I don’t know about you, but I think we need that magic right now. We’ve had a difficult number of years, haven’t we? Austerity, the divisions caused by the arguments around Brexit, covid, and now our current economic disaster is hitting us hard. And that’s just at home; the war in Ukraine, and the ongoing humanitarian crisis in Israel and Palestine makes everything seem hopeless.

It’s at these times, though, when the magic seems so far away that we’re not even sure we believe in it anymore, that we need it the most. 

 

I’m going to get into trouble! We’re not supposed to talk of magic in Church; Christians will tell you it doesn’t exist.

But it does. Magic exists. The Christmas magic exists. We just call it something different; miracle.

 

And that’s why we’re meeting tonight. That’s what this whole thing is about; the miracle of a baby being born. On average these days, 250 babies are born every minute – and each one of those births is a miracle in itself; the creation of life is always miraculous. But this one is different. This baby changed everything.

Even if you don’t completely buy into all this ‘religion’ stuff, you cannot deny this baby changed the world forever. You would not be sitting here tonight had this child not been born over 2000 years ago.

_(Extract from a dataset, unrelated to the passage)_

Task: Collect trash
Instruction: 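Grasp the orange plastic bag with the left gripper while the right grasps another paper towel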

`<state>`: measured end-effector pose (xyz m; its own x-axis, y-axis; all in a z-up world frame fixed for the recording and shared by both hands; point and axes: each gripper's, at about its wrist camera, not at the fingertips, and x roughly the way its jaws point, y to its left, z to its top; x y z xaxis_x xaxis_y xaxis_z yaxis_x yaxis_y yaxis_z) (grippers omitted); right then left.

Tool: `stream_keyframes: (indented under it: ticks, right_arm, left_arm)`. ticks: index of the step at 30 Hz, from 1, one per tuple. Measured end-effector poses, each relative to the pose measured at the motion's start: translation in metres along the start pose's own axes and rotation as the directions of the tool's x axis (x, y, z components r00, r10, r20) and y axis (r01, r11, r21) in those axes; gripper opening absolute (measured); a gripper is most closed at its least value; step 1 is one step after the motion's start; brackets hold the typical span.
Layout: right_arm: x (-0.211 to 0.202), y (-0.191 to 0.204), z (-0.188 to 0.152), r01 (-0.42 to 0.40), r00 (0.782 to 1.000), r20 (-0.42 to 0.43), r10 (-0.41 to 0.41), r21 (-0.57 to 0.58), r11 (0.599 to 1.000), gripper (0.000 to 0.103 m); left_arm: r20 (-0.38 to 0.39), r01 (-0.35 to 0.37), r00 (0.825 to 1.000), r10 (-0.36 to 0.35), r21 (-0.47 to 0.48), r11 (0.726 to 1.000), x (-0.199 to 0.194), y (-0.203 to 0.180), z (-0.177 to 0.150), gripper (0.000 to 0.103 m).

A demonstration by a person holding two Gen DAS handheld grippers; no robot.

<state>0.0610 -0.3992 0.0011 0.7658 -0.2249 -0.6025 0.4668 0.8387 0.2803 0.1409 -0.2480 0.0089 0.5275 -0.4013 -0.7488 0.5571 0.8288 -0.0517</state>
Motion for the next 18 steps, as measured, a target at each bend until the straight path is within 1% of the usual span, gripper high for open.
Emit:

But, if you do buy into it – if there’s a part of you deep down inside that believes in God, then this baby is the most magical miracle of all; for this helpless tiny child is also the mighty creator of the universe, entrusted to scared, tired, human parents. This baby is both human and God. Both God and human.

God and humanity, together – from that point forward, then, now, and forever. God With Us. Close enough to touch. Close enough to smell that new-baby smell on his infant head. Close enough to kiss. 

So tonight, we celebrate that magic, that miracle, that allows God to be human and walk with us and talk with us and understand us completely in our humanity. The miracle that changed the relationship between God and us forever. The miracle of a child being born. And tomorrow, we will celebrate, by ourselves, or with our families and loved ones. And, no doubt, we’ll hear or see on the news of more things that will make us question our belief in faith, our belief in hope, and our belief in love. 

But those things that make us question will not persist forever. Faith, hope and love will always remain. Faith, hope and love will last forever. These are the things of God. These are the things that bear miracles.

The magic of Christmas still exists. It’s always existed. And it will exist forever. It is God. It is a baby. It is both.

Happy Christmas to you!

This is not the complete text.